On 2012-02-02 15:43:03 +0000,
hanc...@bbs.cpcn.com said:
> On Feb 1, 3:15 pm, John W Kennedy <
jwke...@attglobal.net> wrote:
>> It's the basic "clock ticks per second" in the processor. 360s were
>> more commonly rated in terms of the speed of main storage. The 65 was
>> 0.75 microseconds per doubleword. But a more proper comparison would be
>> based on the internal cycle of the 65, which appears to have been 0.2
>> microseconds, which would give a rate of 5MHz, or 0.005GHz.
> O M G.
> Thanks for the explanation. (I can't help but wonder how long our S/
> 360-40's daytime workload would take to process. Of course, using a
> 2415 tape drive didn't help much <g>)
> It just amazes me that such super fast and complex machines are able
> to keep all the multiple tasks of CPU and I/O separate without
> clashing and run inefficiently.
> I once had sole use of a mainframe (a S/370-135, IIRC) and
> experimented with wallclock time running several jobs either singly or
> in multiple. In turned out that due to I/O clashing, it was actually
> slightly faster to run the jobs singly (back to back) rather than
> together.
The situation is different on modern systems, because:
Files are not allocated by tracks or cylinders,
Disk drives have buffers,
Disk I/O is performed through a single pool of shared buffers
in the operating system.
> (I also learned that it was most efficient for COBOL programs to use
> binary for subscripts but packed decimal in other numeric fields.

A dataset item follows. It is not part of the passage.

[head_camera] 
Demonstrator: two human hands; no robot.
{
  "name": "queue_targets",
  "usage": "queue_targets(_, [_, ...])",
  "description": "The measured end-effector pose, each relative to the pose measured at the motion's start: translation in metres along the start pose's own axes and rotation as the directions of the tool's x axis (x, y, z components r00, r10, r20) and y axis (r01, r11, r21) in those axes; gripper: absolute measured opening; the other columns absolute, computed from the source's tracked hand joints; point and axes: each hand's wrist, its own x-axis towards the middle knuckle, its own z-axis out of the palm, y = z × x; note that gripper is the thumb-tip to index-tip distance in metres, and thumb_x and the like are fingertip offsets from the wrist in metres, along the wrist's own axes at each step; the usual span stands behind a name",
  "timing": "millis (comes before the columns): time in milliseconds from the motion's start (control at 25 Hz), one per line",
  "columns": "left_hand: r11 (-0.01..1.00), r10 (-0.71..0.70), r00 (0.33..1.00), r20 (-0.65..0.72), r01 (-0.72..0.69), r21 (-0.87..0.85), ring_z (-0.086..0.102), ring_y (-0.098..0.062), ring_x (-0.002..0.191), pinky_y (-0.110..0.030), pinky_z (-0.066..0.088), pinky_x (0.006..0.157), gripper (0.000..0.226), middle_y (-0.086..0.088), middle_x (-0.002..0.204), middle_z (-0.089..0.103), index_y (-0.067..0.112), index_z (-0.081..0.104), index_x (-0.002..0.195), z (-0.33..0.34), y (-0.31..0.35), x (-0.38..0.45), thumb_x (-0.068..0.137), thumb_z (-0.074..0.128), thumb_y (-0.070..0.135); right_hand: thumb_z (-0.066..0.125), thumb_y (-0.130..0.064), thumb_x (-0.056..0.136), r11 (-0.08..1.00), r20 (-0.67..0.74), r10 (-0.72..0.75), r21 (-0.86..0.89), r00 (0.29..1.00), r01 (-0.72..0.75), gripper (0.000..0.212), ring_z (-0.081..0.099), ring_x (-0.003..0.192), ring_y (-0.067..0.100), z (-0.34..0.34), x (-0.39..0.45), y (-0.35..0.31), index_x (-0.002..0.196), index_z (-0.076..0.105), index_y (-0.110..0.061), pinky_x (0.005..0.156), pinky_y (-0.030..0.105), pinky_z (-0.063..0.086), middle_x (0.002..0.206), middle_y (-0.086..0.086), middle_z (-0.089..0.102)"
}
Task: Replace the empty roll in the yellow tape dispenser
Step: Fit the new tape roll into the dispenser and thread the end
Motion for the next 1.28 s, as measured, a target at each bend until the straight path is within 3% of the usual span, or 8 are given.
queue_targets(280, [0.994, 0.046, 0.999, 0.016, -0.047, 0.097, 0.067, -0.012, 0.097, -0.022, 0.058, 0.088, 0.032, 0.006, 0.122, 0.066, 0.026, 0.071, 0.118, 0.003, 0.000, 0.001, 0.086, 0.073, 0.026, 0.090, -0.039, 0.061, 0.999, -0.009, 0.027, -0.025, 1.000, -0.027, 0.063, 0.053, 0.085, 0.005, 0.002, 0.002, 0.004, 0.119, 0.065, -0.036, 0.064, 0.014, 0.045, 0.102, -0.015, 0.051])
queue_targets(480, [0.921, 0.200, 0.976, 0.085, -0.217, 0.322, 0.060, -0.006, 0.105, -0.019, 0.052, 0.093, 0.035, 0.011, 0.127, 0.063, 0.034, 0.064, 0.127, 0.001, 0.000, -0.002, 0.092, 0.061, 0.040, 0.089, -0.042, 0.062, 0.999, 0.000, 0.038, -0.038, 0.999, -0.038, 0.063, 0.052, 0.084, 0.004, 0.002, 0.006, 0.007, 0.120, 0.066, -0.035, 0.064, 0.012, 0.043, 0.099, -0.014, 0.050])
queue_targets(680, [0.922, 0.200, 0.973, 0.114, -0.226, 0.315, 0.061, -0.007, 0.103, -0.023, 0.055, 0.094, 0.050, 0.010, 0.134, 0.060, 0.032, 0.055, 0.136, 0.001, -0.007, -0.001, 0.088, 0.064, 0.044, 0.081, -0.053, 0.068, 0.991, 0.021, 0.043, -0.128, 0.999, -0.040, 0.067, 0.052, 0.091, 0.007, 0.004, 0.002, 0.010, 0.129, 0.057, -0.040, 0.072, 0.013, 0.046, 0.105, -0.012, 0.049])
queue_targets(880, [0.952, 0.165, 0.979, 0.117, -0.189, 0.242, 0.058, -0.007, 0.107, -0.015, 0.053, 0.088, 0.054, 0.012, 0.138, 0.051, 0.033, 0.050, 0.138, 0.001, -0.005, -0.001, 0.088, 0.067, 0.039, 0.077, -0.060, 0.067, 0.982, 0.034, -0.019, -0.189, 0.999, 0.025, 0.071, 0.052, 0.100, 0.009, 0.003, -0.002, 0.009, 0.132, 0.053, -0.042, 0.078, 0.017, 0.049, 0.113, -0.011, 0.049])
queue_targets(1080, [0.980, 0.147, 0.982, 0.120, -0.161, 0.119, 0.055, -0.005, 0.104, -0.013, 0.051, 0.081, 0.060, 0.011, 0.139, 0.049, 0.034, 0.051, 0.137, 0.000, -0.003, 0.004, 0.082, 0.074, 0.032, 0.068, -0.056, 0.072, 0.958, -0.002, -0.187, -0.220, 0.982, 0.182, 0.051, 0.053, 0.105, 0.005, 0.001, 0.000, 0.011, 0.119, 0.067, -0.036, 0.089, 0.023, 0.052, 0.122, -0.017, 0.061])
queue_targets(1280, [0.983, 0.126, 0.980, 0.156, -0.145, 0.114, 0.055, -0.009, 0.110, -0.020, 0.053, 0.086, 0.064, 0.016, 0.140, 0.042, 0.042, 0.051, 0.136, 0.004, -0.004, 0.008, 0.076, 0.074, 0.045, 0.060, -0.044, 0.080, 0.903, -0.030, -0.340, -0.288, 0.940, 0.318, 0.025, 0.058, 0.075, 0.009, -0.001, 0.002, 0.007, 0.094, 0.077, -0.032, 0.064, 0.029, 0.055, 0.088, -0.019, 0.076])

> Binary was not good in plain numeric fields of a business application--
> the convert instructions apparently too a lot of time, much more the
> pack).
Yes indeed. But the new mainframes include decimal floating-point,
which I suspect may be even faster.
>>> out-of-order execution design -- ???
>> Wherever possible, if the system can see that it is possible, and there
>> are electronic resources available, an instruction can be executed
>> before the instruction before it has finished. This goes back at least
>> to the 360/91. It can also, wherever there is a conditional branch, try
>> to follow both ways, eventually discarding the results of the path that
>> wasn't followed. . . .
> Does such parallel processing really save that much CPU time in
> business applications, such as a batch accounting job and an on-line
> CICS system?
> That is, a programming mix written by ordinary (sloppy)
> programmers as opposed to specialists in parallel processing?
> I could understand in a bank of MOVE statements or a complex math
> formual (evaluate the terms in parallel) there would be a time
> saving. But it seems to me so much processing is dependent on the
> results before. Doing both paths and a discard seems wasteful.
Not if you have extra adder circuits, etc..
It's true that you don't gain so much when doing packed-decimal
arithmetic, but most of the work on a modern mainframe is in handling
I/O and dispatching transactions. The actual accounting arithmetic
doesn't usually amount to much. And now that virtually all code is
compiled, you can rely on the compiler to write code that will
parallelize nicely, just as we've relied for years on having the
compiler allocate registers sensibly.
> I believe parallel processing was a big part of the design and
> expected speed of IBM's Stretch computer. But in actual practice it
> didn't work as well and the effective throughput wasn't as good as
> expected, so IBM had to reduce the price and take some embarassment.
The Stretch attempted to be 100 times as fast as the state of the art
at the time it was announced. That was too much at one bite, and they
got only about 75 times. But we've learned a lot since then. Remember,
the z196 may be much faster than a 360/65, but so is an iPhone. Heck,
the /screen/ of an iPhone, all by itself, is a bigger, faster computer
than a 360/65, and a single USB 2.0 port can outperform all the
channels of a maxed-out 65 put together.